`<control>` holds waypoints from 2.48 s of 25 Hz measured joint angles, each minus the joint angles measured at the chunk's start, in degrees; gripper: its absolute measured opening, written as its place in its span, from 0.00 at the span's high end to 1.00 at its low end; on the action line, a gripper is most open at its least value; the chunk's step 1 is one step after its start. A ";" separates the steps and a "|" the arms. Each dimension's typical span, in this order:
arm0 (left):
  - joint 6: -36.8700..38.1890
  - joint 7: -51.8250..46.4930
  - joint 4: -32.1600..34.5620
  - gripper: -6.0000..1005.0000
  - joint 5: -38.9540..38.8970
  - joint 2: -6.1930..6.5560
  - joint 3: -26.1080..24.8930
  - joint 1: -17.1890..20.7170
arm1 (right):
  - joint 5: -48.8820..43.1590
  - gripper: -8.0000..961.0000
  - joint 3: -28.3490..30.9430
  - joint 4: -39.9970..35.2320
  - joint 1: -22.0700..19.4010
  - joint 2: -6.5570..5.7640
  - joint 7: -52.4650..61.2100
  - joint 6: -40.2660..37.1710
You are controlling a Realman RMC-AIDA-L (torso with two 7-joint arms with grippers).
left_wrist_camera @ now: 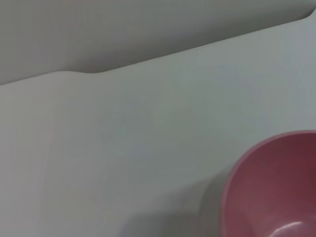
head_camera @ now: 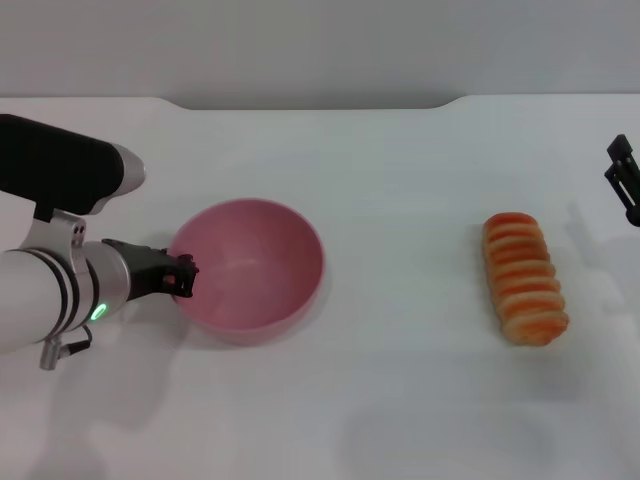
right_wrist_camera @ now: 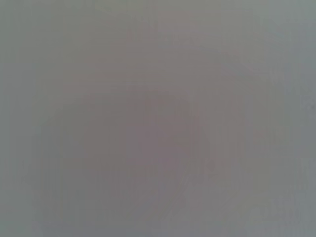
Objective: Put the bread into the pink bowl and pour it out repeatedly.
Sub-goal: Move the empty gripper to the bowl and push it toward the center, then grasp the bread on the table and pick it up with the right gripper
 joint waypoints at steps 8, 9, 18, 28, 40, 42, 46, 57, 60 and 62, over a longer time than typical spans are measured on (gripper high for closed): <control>1.77 -0.17 -0.43 0.91 -0.57 -0.06 -0.51 -0.16 | 0.00 0.20 -0.61 -0.08 0.00 -0.02 -0.03 0.46; 1.83 -0.18 -0.27 0.92 -0.58 -0.07 -0.56 -0.20 | 0.00 0.20 -0.83 -0.22 0.00 -0.03 0.03 0.60; 2.02 0.03 0.31 0.94 -0.58 0.00 -0.68 -2.95 | -12.95 0.20 1.74 -24.58 -5.33 -5.53 14.15 30.79; 2.23 0.08 -1.21 0.94 -0.55 0.02 -1.50 -5.68 | -21.47 0.20 6.01 -61.18 -7.47 -3.99 9.23 90.08; 3.21 0.08 -4.63 0.94 -0.62 -0.07 -2.14 -8.48 | -3.49 0.20 16.29 -71.84 -6.42 -0.42 -10.31 117.76; 3.64 0.08 -4.69 0.94 -0.64 -0.07 -2.20 -8.58 | -3.87 0.20 16.42 -69.76 -6.35 -0.33 -10.00 116.76; 3.68 0.08 -4.69 0.94 -0.65 -0.02 -2.21 -8.93 | -3.76 0.20 16.10 -64.49 -4.02 -0.26 -9.71 114.78; 3.53 0.08 -4.65 0.94 -0.65 0.10 -2.17 -9.16 | -2.32 0.20 14.12 -57.75 1.67 -0.09 -9.49 112.36; 3.61 0.26 -4.67 0.94 -0.64 0.10 -2.17 -9.33 | -2.12 0.20 13.81 -55.12 3.13 -0.09 -9.48 111.92; 3.52 0.60 -4.67 0.94 -0.65 0.09 -2.17 -9.52 | -1.83 0.20 13.60 -53.43 3.94 -0.09 -9.49 111.41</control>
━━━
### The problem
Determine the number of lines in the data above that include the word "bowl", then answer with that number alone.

### Answer to this exercise
2